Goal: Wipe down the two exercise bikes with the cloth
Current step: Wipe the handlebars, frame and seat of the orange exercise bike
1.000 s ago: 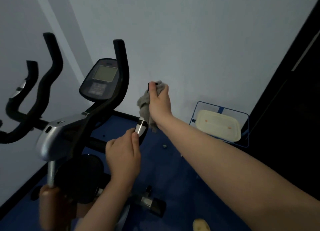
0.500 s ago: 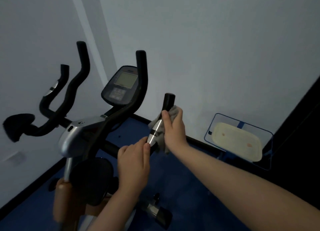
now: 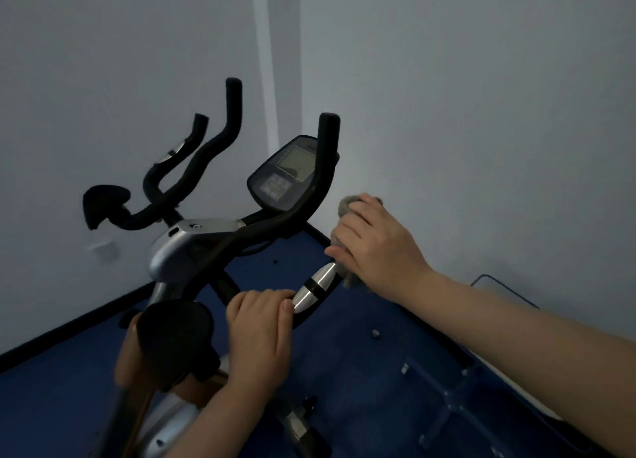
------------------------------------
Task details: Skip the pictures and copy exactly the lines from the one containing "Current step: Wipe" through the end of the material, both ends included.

Task solution:
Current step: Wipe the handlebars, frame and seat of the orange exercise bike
1.000 s ago: 
0.500 s ago: 
now: 

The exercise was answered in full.